WORK REQUEST ▸
Look through the data below for the line with "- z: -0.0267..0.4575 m" and the line with "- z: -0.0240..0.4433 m", then output those two and all lines in between, exactly as written.
==============================
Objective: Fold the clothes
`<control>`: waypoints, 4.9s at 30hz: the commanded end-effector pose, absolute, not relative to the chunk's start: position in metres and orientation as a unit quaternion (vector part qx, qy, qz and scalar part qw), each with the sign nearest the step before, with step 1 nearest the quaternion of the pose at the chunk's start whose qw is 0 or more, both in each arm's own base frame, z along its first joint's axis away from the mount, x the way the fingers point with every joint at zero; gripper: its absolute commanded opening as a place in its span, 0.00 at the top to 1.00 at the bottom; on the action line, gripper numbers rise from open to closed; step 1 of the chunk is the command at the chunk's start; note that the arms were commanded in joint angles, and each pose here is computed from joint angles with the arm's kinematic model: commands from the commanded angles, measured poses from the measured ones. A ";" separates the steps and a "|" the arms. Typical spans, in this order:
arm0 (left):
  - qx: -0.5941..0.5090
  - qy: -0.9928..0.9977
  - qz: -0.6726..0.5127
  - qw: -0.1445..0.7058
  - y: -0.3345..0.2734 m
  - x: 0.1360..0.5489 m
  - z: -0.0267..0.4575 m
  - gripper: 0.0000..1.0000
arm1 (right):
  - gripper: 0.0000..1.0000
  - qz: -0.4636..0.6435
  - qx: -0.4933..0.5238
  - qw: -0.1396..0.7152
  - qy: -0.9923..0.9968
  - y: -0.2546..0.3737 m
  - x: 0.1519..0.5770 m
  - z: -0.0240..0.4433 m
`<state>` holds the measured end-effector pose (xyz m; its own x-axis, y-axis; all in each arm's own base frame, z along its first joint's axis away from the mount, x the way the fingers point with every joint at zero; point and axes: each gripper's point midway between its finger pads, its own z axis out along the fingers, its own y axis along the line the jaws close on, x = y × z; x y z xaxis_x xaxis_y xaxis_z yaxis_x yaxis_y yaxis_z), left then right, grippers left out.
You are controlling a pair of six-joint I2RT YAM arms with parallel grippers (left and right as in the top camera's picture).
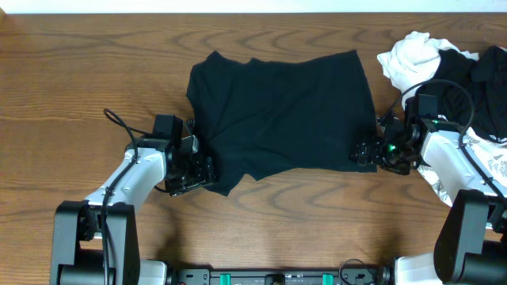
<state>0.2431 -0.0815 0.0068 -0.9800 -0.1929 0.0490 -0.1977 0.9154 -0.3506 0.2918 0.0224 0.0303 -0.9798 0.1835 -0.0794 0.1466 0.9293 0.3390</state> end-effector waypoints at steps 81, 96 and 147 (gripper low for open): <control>0.126 -0.974 0.188 -0.012 -0.082 0.248 -0.002 0.94 | 0.89 0.118 0.162 0.054 0.978 0.008 0.282 -0.027; 0.133 -0.973 0.189 -0.013 -0.083 0.248 -0.001 0.94 | 0.99 0.125 0.161 0.053 0.978 0.011 0.281 -0.023; 0.172 -0.961 0.137 -0.167 -0.050 0.234 0.095 0.94 | 0.99 0.126 0.149 0.153 0.969 0.011 0.263 0.081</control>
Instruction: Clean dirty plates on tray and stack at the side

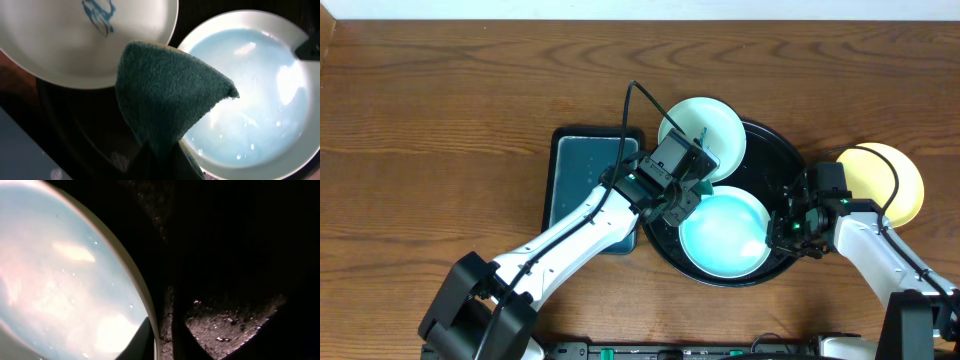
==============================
OUTPUT BELOW ▸
  - z: -0.0267..0.4575 m
  - gripper: 0.0000..1.0000
arm1 (right):
  - gripper: 0.0000..1.0000
  - qz: -0.4636..0.6435
  - qx: -0.4933..0.5238
  - qw: -0.1396..0.7152
  - qy: -0.9923..0.9968
  - y: -0.2546..0.3737 m
  - x: 0.1519..0.5770 m
  - z: -0.0240..0.4433 m

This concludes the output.